More pictures of day 8 coming soon!

Day eight of our tour of Morocco was our long drive day, traveling from Marrakesh to Fes. We took the highway instead of the scenic route that was initially planned, so that we could arrive with enough time to make it to the evening performance at the Sacred Music Festival. We got a early start out of Marrakesh, and we were all still tired from our exciting party the night before. Many of us slept on the bus, too tired after a intensive week of sight seeing to pay much attention to the passing scenery. I did notice that much of the journey looked similar to the Highway 101 drive between Los Angles and the bay-area, as far as landscape goes, though I was so exhausted perhaps I imagined that. We did a few stops a long the way for bathroom, water breaks, and lunch. One stop took us to a Shell station / mini-mart that was so Americanized in the items for sale, it hardly seemed like we were in Morocco anymore. We all loaded up on familiar munchies at that stop. 
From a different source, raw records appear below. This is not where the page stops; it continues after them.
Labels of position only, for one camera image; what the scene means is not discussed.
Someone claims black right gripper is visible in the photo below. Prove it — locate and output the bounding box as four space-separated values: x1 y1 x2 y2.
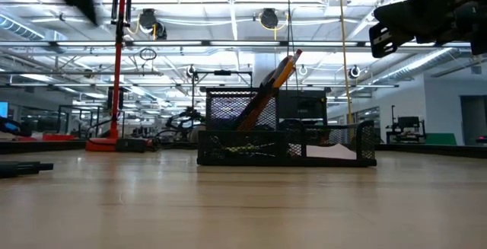
368 0 487 59

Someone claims yellow pencil with eraser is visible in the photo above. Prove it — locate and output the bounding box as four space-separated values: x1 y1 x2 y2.
246 48 304 132
243 53 300 132

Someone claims white paper note pad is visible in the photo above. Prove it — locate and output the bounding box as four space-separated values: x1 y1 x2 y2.
305 142 358 161

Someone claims black mesh desk organizer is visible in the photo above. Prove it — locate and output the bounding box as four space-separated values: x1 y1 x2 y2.
196 87 378 168

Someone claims black clamp on pole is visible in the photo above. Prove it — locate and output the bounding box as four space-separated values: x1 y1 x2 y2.
110 0 133 27

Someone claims red stand pole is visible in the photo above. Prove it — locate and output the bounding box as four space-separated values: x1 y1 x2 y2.
109 0 129 140

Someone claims black background workstation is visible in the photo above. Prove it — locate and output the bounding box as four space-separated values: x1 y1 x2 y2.
385 105 428 145

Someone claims green panel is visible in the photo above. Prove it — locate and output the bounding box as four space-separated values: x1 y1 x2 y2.
425 132 457 146

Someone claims black monitor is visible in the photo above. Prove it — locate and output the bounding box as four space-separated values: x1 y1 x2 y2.
276 90 329 121

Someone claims red bin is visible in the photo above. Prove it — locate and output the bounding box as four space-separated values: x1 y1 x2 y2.
18 132 78 142

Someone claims red stand base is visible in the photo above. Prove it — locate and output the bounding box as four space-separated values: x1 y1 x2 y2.
84 137 119 153

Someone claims long ceiling light bar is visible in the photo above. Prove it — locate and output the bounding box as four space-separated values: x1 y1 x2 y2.
0 40 473 49

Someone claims black box at stand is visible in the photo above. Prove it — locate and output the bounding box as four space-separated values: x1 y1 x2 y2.
116 138 148 154

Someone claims yellow hanging strap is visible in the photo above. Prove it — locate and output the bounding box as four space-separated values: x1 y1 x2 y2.
337 0 355 126

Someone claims black ceiling cable reel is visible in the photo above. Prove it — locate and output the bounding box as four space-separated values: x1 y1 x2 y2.
137 8 169 41
258 8 288 41

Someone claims black hanging cable loop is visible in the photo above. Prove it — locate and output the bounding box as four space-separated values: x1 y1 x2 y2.
138 47 158 62

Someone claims black overhead frame rig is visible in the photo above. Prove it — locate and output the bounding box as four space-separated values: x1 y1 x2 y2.
191 69 253 109

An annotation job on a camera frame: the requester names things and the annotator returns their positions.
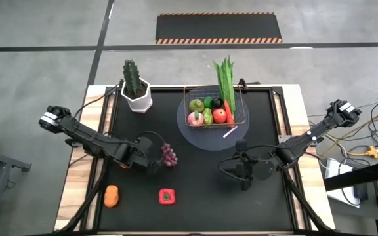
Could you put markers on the red apple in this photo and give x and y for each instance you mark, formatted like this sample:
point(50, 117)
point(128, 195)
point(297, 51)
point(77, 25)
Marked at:
point(219, 115)

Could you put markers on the black side shelf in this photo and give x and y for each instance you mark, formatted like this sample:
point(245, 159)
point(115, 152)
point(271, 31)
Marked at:
point(359, 175)

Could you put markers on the black frame leg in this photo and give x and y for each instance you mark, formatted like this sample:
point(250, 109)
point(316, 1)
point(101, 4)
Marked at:
point(84, 203)
point(307, 206)

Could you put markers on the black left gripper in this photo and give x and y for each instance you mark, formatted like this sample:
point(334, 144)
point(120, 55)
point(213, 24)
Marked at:
point(144, 158)

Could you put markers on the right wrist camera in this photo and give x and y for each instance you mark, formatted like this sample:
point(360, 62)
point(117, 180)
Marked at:
point(241, 146)

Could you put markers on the green pear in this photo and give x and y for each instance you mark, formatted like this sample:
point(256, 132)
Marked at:
point(196, 105)

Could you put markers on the black table frame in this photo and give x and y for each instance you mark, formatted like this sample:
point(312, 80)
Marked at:
point(279, 108)

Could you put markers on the white basket tag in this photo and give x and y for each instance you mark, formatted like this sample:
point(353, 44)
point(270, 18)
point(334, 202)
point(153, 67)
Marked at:
point(230, 131)

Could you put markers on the black clamp mount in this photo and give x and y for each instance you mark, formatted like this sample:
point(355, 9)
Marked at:
point(246, 83)

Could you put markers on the red bell pepper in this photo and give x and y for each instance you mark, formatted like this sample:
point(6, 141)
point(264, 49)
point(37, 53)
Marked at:
point(167, 196)

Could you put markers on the yellow power splitter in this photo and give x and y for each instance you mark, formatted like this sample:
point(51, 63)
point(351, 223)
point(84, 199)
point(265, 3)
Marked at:
point(369, 152)

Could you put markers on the round dark blue placemat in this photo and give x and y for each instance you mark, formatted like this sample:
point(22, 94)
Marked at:
point(208, 139)

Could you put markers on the white box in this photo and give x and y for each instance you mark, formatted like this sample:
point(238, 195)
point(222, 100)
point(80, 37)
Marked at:
point(335, 170)

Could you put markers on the pink peach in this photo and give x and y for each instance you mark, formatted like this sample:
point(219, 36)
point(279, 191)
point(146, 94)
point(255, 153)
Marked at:
point(195, 118)

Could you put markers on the small green lime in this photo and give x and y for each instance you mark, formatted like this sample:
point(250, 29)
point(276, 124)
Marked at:
point(208, 102)

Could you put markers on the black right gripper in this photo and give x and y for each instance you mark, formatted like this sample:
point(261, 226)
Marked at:
point(244, 167)

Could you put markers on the green cactus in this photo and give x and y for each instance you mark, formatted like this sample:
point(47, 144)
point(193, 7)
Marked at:
point(132, 77)

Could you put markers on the black hazard-striped floor mat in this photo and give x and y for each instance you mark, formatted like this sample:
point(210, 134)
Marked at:
point(218, 27)

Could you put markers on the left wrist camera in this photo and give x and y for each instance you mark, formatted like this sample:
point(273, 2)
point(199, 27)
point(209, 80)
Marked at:
point(145, 143)

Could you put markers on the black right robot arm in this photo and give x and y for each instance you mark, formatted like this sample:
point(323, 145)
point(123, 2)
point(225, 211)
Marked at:
point(300, 141)

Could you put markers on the green leafy vegetable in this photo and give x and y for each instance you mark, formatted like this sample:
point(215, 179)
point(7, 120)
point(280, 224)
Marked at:
point(226, 82)

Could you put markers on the dark purple plum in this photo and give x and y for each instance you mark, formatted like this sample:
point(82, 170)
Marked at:
point(218, 103)

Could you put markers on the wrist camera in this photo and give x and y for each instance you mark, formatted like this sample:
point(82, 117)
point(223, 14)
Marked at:
point(145, 143)
point(241, 146)

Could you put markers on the orange oblong vegetable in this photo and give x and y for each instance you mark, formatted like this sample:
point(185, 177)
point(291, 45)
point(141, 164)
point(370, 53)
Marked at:
point(111, 196)

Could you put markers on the purple grape bunch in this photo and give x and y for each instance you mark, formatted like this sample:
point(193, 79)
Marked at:
point(170, 155)

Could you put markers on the orange carrot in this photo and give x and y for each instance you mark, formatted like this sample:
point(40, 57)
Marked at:
point(229, 113)

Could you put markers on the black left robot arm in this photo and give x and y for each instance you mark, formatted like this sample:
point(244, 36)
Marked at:
point(87, 137)

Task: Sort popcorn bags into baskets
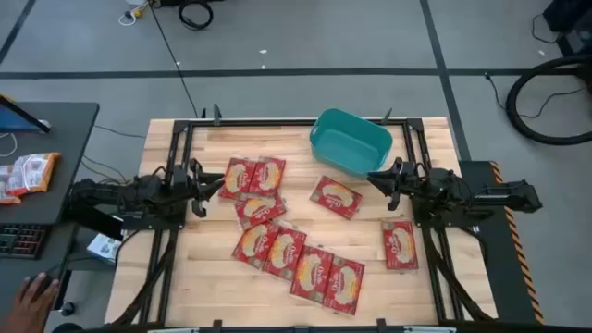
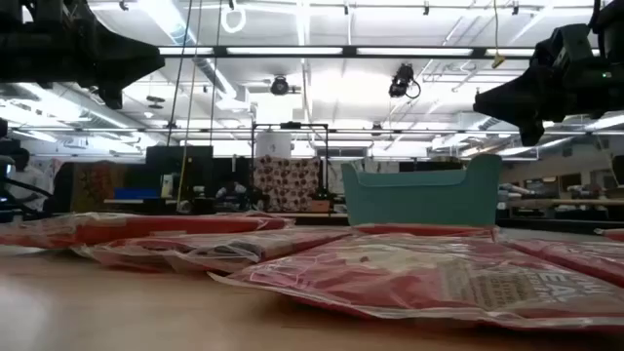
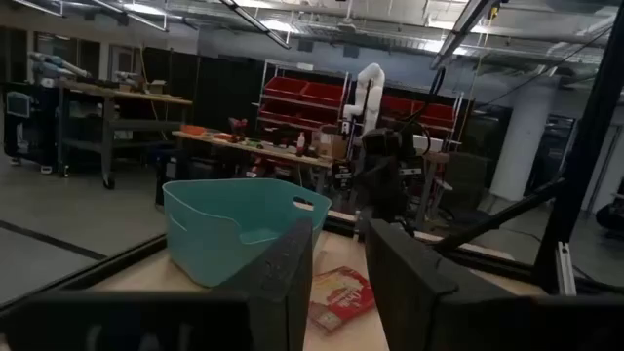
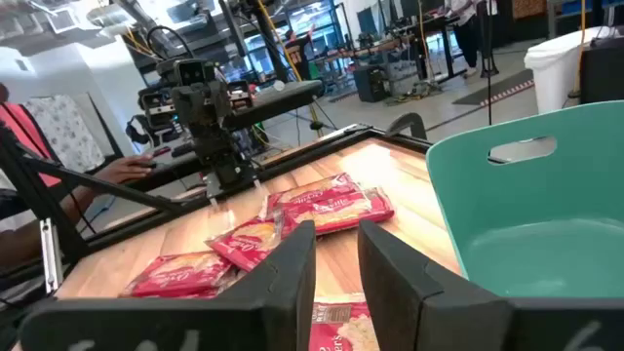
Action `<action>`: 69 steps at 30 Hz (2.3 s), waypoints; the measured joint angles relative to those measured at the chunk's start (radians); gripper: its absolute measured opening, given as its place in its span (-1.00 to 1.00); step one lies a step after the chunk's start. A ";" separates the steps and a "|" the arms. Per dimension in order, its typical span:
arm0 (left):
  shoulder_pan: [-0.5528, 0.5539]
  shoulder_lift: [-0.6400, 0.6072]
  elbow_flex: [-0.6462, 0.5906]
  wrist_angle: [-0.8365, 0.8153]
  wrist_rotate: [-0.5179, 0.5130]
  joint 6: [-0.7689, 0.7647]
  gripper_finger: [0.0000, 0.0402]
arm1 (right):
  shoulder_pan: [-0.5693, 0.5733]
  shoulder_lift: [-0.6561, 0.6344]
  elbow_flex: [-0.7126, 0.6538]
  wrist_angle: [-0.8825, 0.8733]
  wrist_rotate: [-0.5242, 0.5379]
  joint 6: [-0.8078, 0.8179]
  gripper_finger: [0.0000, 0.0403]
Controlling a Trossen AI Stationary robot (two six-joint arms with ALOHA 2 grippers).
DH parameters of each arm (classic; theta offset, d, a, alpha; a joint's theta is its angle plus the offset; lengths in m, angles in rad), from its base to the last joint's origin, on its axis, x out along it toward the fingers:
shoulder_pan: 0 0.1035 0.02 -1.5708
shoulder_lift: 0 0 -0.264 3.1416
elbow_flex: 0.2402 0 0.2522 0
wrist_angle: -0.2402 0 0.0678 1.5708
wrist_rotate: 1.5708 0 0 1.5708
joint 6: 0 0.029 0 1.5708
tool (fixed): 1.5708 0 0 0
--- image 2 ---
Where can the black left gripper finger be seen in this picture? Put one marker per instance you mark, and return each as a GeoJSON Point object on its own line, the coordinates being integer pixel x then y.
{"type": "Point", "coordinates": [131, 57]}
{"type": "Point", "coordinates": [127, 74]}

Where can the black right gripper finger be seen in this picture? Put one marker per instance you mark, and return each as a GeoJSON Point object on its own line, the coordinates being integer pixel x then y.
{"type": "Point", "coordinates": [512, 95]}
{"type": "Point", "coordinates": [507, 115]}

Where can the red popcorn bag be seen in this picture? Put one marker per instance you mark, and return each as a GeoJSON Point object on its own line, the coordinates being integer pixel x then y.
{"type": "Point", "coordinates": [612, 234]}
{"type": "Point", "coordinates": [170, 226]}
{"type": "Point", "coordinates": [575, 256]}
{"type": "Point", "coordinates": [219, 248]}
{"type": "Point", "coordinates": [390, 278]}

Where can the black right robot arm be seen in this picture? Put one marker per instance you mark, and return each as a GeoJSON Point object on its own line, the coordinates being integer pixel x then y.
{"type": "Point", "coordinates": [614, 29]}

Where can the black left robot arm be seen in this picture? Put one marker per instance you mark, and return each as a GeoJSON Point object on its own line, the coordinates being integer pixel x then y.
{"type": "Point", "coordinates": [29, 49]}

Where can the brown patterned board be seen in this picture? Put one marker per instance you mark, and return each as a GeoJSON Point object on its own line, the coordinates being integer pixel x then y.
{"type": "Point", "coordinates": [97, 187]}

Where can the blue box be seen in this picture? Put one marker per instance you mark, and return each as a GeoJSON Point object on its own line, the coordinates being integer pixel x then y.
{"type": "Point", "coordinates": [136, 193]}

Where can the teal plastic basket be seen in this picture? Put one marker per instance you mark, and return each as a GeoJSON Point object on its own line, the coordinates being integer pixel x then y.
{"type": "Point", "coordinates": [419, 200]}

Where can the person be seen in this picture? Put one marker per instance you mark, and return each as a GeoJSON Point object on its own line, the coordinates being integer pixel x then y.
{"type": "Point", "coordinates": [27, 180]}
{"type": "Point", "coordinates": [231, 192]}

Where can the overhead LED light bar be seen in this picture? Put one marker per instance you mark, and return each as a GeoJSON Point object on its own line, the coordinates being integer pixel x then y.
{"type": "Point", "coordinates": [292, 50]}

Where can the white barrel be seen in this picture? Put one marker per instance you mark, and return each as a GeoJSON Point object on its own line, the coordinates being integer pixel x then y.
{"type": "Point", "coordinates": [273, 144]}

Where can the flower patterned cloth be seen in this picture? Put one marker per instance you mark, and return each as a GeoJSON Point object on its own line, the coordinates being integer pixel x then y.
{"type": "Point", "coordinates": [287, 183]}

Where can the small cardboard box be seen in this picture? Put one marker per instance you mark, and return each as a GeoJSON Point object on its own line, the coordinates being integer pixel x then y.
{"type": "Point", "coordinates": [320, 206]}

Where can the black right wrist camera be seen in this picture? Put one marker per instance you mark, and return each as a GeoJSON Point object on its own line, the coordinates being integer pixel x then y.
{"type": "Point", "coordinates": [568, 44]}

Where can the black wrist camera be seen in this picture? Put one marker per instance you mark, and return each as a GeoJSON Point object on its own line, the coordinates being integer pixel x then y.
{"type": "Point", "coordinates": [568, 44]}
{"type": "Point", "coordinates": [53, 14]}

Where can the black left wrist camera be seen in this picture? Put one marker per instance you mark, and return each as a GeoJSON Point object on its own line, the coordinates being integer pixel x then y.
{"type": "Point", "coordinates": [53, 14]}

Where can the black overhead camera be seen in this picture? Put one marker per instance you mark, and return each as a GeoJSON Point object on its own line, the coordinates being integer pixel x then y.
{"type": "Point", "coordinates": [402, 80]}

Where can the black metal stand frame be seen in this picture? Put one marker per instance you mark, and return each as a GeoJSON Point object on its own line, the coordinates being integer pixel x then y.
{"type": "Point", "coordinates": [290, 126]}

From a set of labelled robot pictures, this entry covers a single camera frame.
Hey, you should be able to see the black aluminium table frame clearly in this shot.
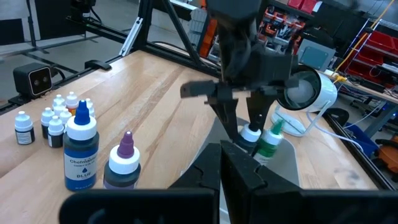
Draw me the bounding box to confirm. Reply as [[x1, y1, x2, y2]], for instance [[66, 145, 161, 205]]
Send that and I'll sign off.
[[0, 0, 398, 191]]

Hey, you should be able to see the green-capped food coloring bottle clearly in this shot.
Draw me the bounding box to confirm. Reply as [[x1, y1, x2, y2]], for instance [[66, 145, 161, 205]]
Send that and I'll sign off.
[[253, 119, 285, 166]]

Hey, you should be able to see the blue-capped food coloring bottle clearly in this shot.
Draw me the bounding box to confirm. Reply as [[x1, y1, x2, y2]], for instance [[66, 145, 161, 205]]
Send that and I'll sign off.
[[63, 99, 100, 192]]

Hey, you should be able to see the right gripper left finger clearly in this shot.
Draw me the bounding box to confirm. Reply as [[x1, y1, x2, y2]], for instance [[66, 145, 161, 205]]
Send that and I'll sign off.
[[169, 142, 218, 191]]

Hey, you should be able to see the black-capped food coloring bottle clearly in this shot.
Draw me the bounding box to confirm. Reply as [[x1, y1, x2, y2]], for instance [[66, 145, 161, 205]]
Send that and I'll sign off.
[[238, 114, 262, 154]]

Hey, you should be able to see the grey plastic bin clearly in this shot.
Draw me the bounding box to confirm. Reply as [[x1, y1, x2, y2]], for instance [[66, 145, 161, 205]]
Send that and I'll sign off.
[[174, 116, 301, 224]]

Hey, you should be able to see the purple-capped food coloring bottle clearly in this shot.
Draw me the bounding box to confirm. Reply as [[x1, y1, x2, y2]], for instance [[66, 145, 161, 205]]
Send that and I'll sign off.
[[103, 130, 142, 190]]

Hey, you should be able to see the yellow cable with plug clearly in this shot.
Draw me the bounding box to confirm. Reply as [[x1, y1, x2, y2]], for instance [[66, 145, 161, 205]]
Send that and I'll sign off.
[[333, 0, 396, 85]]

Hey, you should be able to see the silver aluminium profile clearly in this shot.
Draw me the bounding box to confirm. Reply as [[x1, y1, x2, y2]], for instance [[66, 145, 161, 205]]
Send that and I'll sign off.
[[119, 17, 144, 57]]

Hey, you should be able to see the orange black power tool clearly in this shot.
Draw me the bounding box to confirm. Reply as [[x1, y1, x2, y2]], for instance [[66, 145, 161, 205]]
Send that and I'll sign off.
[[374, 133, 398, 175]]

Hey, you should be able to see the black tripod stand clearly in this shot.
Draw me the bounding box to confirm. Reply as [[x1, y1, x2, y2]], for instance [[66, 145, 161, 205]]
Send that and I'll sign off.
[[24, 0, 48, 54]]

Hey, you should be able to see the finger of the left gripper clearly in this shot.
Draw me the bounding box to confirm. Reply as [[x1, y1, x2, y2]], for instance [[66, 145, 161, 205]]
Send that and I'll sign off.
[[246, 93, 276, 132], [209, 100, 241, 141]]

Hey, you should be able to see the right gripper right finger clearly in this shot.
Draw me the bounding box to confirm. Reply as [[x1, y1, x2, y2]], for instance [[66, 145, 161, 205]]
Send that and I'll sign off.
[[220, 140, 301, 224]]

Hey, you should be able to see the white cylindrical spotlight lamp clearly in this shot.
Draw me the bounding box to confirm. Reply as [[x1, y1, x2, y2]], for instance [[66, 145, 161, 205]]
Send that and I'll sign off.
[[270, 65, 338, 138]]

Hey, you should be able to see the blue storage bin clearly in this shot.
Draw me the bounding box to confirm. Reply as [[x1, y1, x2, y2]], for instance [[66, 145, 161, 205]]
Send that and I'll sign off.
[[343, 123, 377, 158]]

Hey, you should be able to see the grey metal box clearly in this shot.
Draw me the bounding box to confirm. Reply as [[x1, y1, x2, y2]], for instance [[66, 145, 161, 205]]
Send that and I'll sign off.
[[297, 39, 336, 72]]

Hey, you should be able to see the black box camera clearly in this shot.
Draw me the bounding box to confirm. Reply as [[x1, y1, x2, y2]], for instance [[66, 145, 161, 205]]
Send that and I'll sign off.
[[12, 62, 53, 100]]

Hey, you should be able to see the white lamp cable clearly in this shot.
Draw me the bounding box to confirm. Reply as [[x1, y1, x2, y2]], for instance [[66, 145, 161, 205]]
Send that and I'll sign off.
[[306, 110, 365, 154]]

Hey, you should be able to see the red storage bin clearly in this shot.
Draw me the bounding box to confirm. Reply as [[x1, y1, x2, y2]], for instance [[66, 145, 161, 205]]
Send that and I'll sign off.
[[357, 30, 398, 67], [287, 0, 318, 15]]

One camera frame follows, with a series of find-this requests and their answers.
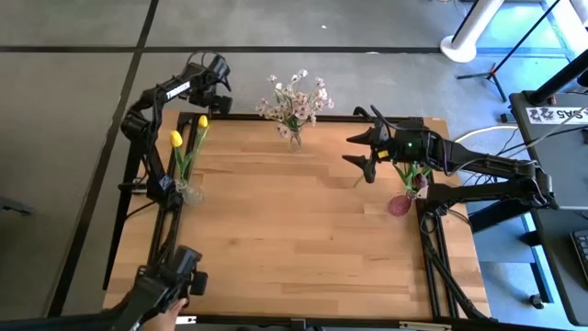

American junk food in a Morocco gas station

American junk food in a Morocco gas station

Dean stretching during a break from our long bus ride

Dean stretching during a break from our long bus ride

On our bus, Dror led many of us in the back of the bus in drumming, and singing, including some of the stuff he usually does at his “Idiot of the Village” workshops. This was great fun, and helped us forget that we were spending more than 8 hours in the bus this day.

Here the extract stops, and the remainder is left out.